He leído en El País que cada mes se reparten en España unos doscientos millones de folletos en las calles y en los buzones. Demasiado papel. Para que luego digan que publicando libros acabamos con los bosques. El folleto que te enchufan en el buzón con intenciones de saturarle la boca se arroja a la papelera del portal o al cubo de la basura de casa. No es ningún problema, una vez que se ha acostumbrado uno. El verdadero incordio, en una ciudad enorme como Madrid, es el reparto en las calles. Caminar por la capital se parece sospechosamente a una carrera de obstáculos: hay que sortear a los cien fulanos que te meten un papelito entre los dedos, a los cincuenta tipos que te endosan una tarjeta para entrar a un garito en el que invitan a la segunda copa si pagas la primera, a los cuarenta que te piden limosna, a los veinte que intentan irrumpir en tu trayecto para que eches una firma para no sé qué o respondas a una encuesta que “sólo te llevará unos minutos” y luego dura media hora. Si se fijan bien, los transeúntes van por la Gran Vía haciendo zigzag, esquivando cada dos metros a los repartidores de publicidad, a los sablistas, a las de la pegatina de la voluntad, a los vagabundos, a los desesperados y a las buscadoras de firmas. Quienes trabajan repartiendo panfletos son estudiantes, chavales aún en paro, extranjeros, etcétera. Lo sé porque he tenido amigos que ejercieron este oficio ingrato y temporal.
Ya sabemos que es una pena que un tipo tenga que pasarse toda la mañana en una acera para ganarse unas miserables perras, pero después de una caminata de veinte o treinta minutos acaba uno harto, desesperado de ir alzando la mano y coger publicidad algo cochambrosa. Cuentan que esos folletos tienen uno de estos dos destinos: el suelo o la papelera municipal. En mi caso no suele ser así. Al principio, cuando un individuo amenaza en el horizonte con entregarme una de esas octavillas, me hago el despistado. Pero se las saben todas y logran que la cojas. Recibo el primer folleto y, casi inconscientemente, lo envío a un bolsillo de la chaqueta. Con el segundo sucede igual, y me da la impresión de que los repartidores se colocan lo más lejos posible de las papeleras, para que en ese lapso de tiempo mires el anuncio o lo guardes entre la ropa. Unos días después, al meter las manos en los bolsos, reparo en que el interior rebosa de papel. No imaginan la cantidad de mierda que, en dos tardes, te han dado. Algunos de estos folletos los leo: estimulan la carcajada. Se anuncian restaurantes de comida especializada, pizzerías, telechinos, clínicas de dudosa reputación, chamanes exóticos y brujas africanas, negocios de informática y tiendas de electrodomésticos, peluquerías y gimnasios, profesores particulares y cerrajeros, inmobiliarias y cibercafés, saldos y oportunidades. Aún es peor si uno recorre unos metros de acera, compra algo en un comercio y regresa por el mismo camino: es posible, entonces, que obtenga unos cuatro ejemplares de un folleto; dos a la ida y dos a la vuelta. Es frecuente andar por calles en las que uno pisa una alfombra de octavillas y fotocopias de videntes, clínicas y locales de comida rápida. La gente lo tira todo al suelo.

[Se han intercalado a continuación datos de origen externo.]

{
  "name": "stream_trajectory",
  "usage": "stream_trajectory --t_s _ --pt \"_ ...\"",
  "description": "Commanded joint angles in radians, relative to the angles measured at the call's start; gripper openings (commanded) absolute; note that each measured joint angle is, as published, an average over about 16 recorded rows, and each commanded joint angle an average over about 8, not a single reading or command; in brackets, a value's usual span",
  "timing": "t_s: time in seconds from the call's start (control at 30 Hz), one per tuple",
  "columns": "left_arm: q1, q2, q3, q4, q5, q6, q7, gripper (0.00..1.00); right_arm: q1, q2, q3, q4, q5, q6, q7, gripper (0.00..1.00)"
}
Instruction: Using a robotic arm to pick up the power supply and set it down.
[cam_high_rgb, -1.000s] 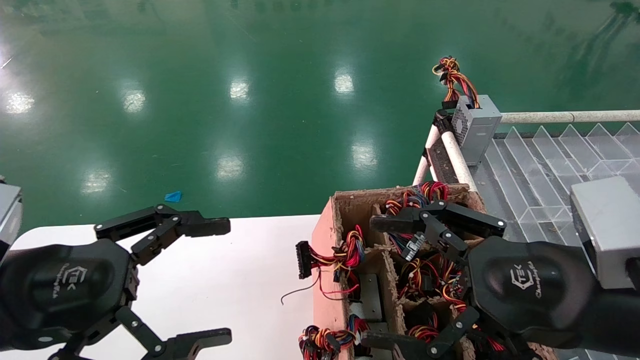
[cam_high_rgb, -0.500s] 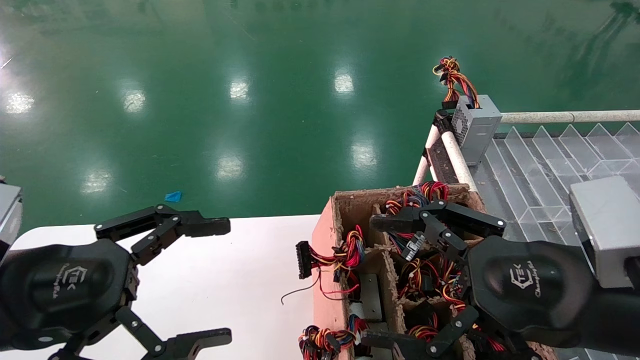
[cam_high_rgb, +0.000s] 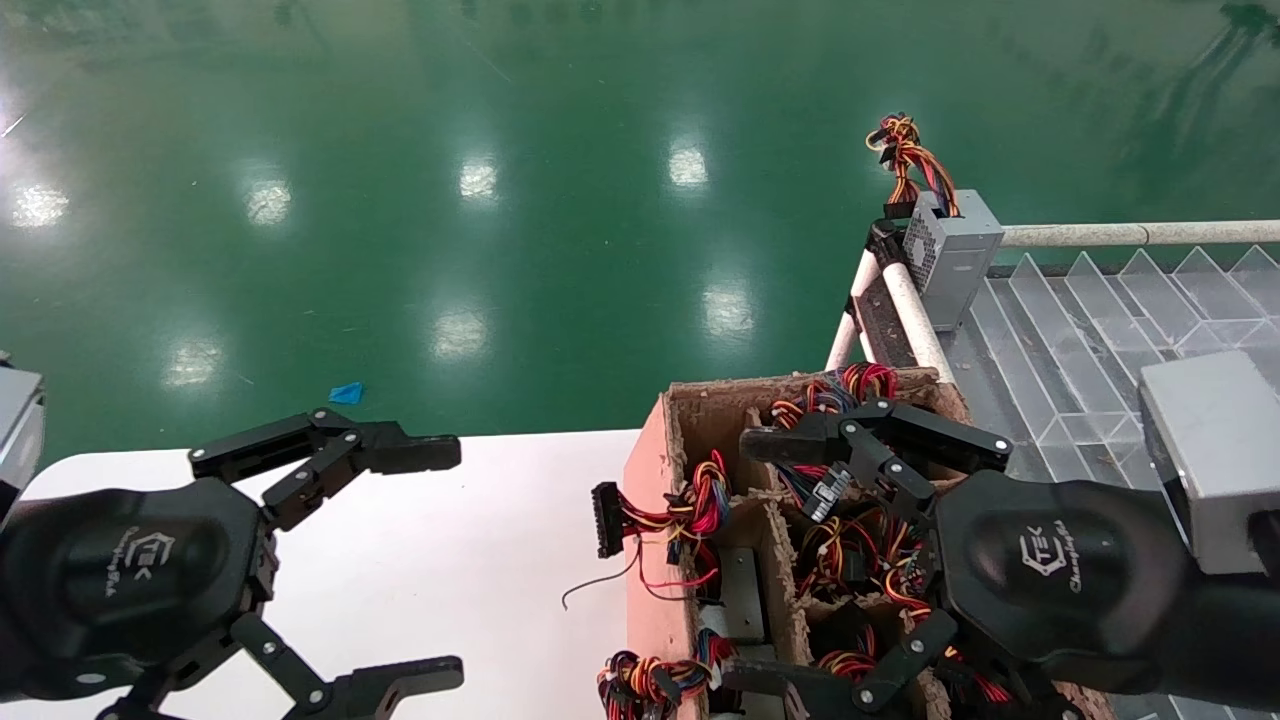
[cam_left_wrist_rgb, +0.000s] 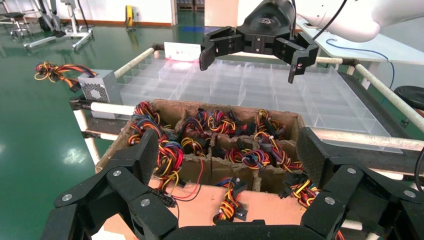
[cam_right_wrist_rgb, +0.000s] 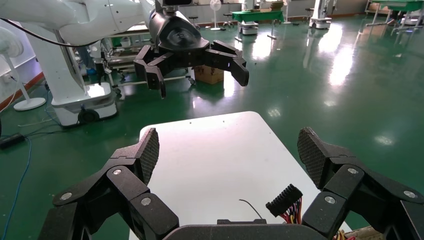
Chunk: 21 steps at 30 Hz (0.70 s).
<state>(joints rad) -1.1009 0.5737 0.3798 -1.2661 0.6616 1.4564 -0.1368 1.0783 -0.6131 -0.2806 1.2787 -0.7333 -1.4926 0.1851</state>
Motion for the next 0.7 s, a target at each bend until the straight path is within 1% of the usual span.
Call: stream_trajectory --t_s 0.03,0.7 --pt "0.000 0.000 0.000 0.000 0.000 0.000 0.000 1.00 0.000 0.000 0.000 0.000 0.000 0.000 0.000 1.00" --pt "0.000 0.000 0.000 0.000 0.000 0.000 0.000 1.00 0.000 0.000 0.000 0.000 0.000 0.000 0.000 1.00"
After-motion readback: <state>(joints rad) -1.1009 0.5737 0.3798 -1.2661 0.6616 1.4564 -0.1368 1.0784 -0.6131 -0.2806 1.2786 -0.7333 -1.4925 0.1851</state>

En Montera y sus inmediaciones suele verse otra clase de publicitarios. El perfil es el siguiente: varón, inmigrante, casi siempre negro. Les cuelgan dos cartelones, uno por delante y otro por detrás, y les hacen pasearse por ahí. Son los hombres anuncio, y en grandes letras hacen publicidad de joyerías y de venta de oro. Creo que es uno de los peores trabajos de la historia. Supongo que se sienten humillados, como carteles con piernas, como reclamos ambulantes.